§ **Instructions to follow**: Go through the records and extract every line with the word "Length".

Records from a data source
BEGIN
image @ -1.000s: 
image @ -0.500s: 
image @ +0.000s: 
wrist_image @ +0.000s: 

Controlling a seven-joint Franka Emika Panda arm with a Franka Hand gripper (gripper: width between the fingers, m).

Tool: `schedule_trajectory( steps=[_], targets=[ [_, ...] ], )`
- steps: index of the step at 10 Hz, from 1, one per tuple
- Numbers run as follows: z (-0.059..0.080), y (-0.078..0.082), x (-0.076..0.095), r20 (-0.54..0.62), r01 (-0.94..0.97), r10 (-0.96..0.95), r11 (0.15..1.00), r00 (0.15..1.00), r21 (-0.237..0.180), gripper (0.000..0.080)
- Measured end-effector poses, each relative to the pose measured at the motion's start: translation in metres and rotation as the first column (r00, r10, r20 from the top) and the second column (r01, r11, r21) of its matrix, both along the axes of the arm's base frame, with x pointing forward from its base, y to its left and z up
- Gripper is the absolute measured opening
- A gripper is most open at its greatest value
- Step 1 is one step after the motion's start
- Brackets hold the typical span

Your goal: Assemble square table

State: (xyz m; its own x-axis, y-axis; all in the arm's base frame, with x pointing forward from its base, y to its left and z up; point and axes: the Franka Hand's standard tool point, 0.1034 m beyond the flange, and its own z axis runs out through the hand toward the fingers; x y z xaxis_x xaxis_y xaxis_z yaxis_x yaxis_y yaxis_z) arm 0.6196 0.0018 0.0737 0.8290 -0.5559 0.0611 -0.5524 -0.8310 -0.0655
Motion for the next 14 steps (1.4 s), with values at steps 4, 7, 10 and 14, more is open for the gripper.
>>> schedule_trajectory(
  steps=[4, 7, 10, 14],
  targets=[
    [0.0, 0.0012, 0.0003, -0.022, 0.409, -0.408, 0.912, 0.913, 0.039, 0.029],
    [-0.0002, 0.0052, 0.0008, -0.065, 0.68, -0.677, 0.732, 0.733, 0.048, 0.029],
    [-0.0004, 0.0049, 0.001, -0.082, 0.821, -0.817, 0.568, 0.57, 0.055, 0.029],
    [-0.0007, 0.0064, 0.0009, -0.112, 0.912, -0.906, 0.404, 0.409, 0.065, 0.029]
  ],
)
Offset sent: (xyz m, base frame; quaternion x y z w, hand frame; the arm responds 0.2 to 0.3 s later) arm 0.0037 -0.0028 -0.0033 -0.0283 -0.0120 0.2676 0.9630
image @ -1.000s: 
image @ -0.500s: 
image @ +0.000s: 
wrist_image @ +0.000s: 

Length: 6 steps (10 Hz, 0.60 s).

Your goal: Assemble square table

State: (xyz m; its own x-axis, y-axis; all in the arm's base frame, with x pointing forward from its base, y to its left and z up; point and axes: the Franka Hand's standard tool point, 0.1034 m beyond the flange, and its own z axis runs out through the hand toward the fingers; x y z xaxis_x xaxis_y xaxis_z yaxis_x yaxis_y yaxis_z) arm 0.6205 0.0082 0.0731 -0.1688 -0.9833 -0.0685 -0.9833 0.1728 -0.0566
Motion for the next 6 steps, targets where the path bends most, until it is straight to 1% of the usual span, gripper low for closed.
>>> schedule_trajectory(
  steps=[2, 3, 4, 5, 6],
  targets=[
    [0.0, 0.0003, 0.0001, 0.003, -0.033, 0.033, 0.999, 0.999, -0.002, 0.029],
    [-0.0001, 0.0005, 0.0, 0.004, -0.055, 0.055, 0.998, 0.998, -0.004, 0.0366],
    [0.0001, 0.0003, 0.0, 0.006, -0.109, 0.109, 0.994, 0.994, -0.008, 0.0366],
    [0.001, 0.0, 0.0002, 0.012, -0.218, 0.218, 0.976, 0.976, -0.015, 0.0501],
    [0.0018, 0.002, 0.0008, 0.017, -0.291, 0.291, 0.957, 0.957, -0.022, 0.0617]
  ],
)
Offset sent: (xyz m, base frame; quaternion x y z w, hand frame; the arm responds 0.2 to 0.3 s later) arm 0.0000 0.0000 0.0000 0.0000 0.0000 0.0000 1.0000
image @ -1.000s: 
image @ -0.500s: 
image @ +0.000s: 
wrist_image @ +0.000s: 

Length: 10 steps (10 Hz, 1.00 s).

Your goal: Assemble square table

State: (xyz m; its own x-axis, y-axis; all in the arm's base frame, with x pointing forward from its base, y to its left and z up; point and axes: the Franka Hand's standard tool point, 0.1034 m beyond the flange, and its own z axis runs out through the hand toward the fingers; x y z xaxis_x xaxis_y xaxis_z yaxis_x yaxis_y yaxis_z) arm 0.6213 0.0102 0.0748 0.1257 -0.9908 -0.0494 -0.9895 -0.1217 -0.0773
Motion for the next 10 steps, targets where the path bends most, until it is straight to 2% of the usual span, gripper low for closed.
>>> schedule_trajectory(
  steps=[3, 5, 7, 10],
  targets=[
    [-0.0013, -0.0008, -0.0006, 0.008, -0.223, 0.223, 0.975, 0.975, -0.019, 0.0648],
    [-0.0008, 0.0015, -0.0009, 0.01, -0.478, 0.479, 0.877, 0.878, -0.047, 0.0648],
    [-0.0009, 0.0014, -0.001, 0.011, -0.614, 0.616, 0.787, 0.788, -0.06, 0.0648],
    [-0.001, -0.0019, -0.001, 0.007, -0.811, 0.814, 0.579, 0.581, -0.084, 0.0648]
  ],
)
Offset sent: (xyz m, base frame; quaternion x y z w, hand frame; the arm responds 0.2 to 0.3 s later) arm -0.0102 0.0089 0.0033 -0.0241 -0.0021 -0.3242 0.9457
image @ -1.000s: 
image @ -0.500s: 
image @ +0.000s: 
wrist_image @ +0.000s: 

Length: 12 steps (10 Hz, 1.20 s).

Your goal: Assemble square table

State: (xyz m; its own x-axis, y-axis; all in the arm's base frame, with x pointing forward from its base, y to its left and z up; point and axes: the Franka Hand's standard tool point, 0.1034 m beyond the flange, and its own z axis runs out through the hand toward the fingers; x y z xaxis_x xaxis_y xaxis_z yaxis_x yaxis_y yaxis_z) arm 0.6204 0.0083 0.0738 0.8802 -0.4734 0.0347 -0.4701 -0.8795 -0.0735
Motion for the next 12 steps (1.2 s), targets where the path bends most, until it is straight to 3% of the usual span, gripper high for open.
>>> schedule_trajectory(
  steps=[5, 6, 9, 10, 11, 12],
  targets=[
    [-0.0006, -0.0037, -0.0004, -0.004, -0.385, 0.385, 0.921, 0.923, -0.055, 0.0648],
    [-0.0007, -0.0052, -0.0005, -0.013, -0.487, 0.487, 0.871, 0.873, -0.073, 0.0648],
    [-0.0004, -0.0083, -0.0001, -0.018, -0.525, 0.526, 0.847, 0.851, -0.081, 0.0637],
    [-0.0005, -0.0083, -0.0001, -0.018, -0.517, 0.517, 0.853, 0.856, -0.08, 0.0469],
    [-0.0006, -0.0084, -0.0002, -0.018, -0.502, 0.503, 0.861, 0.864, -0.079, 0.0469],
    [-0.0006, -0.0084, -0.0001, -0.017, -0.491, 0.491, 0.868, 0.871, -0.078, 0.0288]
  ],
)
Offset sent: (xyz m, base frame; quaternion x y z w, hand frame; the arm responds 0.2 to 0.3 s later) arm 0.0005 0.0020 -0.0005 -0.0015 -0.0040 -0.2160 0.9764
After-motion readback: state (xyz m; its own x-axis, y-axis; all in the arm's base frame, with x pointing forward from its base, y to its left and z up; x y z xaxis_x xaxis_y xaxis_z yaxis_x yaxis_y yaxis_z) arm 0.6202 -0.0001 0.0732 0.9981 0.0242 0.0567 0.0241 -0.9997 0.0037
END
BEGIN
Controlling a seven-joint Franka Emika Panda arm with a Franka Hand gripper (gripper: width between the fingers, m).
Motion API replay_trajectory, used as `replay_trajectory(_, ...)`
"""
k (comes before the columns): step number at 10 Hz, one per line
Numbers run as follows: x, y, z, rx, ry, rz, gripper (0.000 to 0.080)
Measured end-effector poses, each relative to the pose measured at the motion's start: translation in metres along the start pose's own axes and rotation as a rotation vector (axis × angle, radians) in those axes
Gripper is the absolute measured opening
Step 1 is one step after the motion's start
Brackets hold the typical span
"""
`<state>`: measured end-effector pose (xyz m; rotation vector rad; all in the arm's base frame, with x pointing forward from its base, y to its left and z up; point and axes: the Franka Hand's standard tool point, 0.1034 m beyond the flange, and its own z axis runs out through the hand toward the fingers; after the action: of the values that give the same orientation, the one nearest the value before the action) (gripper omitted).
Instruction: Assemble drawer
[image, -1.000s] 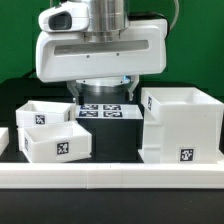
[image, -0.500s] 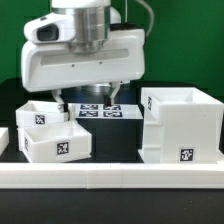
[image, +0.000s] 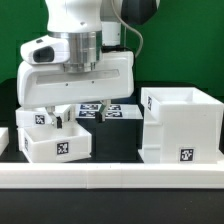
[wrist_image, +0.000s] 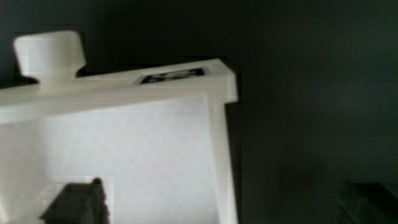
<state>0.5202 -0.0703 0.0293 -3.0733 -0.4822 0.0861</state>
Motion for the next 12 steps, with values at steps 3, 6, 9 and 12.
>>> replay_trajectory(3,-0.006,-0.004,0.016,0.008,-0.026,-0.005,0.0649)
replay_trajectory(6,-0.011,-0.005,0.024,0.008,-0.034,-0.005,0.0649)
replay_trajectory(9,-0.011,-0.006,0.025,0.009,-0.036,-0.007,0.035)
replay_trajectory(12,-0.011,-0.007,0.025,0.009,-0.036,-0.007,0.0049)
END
§ **Answer section**:
Length: 6 steps (10 Hz, 0.60 s).
Length: 10 steps (10 Hz, 1.00 s).
Length: 12 steps (10 Hz, 1.20 s).

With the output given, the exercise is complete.